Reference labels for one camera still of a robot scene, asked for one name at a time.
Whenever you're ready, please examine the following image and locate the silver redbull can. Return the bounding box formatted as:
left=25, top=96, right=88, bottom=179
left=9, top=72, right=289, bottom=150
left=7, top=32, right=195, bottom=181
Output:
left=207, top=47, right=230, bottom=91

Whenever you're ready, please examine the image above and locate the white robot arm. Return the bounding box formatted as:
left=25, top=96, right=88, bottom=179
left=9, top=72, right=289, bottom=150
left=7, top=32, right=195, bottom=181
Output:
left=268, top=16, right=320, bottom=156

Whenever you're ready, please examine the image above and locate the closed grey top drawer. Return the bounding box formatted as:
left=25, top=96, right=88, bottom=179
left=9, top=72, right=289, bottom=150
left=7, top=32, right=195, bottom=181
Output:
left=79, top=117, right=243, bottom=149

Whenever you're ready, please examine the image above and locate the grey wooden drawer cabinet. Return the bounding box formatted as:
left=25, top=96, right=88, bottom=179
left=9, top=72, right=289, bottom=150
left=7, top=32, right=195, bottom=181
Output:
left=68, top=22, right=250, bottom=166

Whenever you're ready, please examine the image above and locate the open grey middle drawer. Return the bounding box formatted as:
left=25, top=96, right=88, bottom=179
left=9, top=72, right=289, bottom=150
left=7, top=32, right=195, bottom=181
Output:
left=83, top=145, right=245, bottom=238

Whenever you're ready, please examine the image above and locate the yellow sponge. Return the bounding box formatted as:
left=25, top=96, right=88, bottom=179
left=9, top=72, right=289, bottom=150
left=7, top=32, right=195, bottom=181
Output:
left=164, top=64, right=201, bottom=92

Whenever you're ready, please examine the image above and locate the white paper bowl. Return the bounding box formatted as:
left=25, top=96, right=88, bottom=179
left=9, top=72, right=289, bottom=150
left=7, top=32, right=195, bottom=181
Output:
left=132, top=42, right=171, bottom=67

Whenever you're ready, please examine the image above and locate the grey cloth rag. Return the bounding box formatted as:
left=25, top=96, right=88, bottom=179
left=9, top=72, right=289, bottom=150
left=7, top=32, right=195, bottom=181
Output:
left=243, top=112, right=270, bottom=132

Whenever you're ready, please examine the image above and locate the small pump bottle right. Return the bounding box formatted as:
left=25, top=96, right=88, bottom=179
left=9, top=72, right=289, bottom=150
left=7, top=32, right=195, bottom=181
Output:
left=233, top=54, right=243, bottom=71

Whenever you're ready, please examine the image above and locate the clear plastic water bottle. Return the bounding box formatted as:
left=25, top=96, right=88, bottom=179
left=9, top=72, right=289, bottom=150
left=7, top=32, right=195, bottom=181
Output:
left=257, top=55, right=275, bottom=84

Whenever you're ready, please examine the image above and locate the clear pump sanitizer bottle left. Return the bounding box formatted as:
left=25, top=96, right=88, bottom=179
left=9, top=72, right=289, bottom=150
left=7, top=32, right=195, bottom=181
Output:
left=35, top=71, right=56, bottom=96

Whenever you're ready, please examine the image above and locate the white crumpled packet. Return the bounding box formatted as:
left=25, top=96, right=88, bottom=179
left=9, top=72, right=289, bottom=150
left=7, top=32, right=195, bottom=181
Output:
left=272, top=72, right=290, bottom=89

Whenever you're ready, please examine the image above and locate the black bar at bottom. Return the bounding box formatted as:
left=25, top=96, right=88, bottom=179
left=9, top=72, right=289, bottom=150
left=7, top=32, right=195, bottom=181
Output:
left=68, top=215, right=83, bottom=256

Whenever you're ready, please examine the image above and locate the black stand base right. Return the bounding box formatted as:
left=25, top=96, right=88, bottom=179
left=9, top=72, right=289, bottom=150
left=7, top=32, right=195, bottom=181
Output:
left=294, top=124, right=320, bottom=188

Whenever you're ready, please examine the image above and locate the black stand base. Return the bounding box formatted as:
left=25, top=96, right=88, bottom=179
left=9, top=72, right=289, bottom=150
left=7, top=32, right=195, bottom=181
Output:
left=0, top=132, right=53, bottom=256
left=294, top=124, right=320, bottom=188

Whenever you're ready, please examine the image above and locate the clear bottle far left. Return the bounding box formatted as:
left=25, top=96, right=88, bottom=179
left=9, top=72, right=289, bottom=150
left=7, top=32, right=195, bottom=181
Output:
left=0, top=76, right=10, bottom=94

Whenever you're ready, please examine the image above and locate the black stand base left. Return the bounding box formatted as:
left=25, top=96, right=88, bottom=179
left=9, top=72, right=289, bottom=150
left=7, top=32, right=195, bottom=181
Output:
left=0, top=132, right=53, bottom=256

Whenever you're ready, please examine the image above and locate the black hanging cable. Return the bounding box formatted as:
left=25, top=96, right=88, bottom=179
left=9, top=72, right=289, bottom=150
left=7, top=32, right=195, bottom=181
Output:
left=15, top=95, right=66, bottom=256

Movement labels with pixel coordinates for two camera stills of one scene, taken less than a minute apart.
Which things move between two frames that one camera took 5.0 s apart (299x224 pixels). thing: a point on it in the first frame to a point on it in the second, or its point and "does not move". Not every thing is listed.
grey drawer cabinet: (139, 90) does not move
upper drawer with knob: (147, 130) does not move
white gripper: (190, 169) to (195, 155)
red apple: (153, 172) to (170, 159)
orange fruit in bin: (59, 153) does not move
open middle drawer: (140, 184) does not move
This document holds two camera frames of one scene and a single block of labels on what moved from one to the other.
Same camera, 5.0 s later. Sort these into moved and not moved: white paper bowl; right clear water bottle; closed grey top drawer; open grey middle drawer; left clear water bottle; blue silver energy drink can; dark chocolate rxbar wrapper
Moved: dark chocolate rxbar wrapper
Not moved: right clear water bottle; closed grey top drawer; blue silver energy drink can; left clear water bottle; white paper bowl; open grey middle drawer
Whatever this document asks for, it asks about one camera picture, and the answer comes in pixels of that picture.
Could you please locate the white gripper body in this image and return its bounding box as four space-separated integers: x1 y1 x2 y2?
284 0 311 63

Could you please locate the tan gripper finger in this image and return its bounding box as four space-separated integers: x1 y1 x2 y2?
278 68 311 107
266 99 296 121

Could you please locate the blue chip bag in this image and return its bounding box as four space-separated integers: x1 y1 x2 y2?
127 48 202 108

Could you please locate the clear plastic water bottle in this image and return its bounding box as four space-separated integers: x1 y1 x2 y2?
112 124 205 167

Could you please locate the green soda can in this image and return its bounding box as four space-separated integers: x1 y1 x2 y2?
—————
▶ Assignment:
Filter the listing above by the word "scene"; copy each line that passes.

▶ Final answer:
Reference labels for one camera still of a robot scene, asked for one name at a time.
Movement labels with pixel coordinates for two camera stills of one scene, taken less than a minute apart.
This document holds two camera frames of one scene and a single block of labels on what moved from one to the other.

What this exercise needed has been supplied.